Но сейчас его возбуждение дошло до такой степени, что ему не терпелось пробежать все это расстояние разом, не переводя дыхания. Он не соображал, куда он шагает, широко раскидывая ноги, но ноги прекрасно знали, куда несли его.
Тиверзин долго не подозревал, что после ухода его и Антипова из землянки на заседании было постановлено приступить к забастовке в этот же вечер.

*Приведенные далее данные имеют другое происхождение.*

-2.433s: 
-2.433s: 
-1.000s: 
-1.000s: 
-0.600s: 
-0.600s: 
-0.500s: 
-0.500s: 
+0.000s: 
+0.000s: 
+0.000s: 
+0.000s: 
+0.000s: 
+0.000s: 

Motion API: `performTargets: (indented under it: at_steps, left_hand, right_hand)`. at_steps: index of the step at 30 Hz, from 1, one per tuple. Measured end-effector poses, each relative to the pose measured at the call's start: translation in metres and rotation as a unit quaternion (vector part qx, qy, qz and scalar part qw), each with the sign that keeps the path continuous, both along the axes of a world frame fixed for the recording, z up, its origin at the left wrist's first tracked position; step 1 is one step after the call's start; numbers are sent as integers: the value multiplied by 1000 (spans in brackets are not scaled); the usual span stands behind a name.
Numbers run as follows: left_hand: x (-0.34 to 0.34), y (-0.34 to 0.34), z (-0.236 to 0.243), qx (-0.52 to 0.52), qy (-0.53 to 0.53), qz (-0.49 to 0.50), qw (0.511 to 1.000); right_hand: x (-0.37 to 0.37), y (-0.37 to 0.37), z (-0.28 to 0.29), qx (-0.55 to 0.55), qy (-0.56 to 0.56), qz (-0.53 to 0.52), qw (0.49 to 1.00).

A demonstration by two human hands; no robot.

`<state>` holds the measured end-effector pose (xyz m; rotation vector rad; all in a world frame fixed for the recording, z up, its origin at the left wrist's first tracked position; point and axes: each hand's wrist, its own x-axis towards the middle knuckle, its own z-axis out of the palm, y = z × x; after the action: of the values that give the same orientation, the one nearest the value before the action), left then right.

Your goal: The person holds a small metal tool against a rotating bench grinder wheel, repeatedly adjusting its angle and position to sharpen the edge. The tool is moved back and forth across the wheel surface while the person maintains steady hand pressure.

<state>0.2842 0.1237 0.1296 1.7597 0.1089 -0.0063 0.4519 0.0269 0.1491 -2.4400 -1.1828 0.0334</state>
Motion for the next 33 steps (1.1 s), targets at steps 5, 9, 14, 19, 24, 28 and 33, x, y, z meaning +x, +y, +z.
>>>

Члены комитета тут же распределили между собой, кому куда идти и кого где снимать.
Когда из паровозоремонтного, словно со дна Тиверзинской души, вырвался хриплый, постепенно прочищающийся и выравнивающийся сигнал, от входного семафора к городу уже двигалась толпа из депо и с товарной станции, сливаясь с новою толпой, побросавшей работу по Тиверзинскому свистку из котельной.
Тиверзин много лет думал, что это он один остановил в ту ночь работы и движение на дороге. Только позднейшие процессы, на которых его судили по совокупности и не вставляли подстрекательства к забастовке в пункты обвинения, вывели его из этого заблуждения.
Выбегали, спрашивали:
— Куда народ свищут? — Из темноты отвечали:
— Небось и сам не глухой. Слышишь — тревога. Пожар тушить. — А где горит? — Стало быть горит, коли свищут.
Хлопали двери, выходили новые. Раздавались другие голоса.
— Толкуй тоже — пожар! Деревня! Не слушайте дурака. Это называется зашабашили, понял? Вот хомут, вот дуга, я те больше не слуга. По домам, ребята.
Народу все прибывало. Железная дорога забастовала.
7
Тиверзин пришел домой на третий день продрогший, невыспавшийся и небритый. Накануне ночью грянул мороз, небывалый для таких чисел, а Тиверзин был одет по-осеннему. У ворот встретил его дворник Гимазетдин.
— Спасибо, господин Тиверзин, — зарядил он. — Юсуп обида не давал, заставил век Бога молить.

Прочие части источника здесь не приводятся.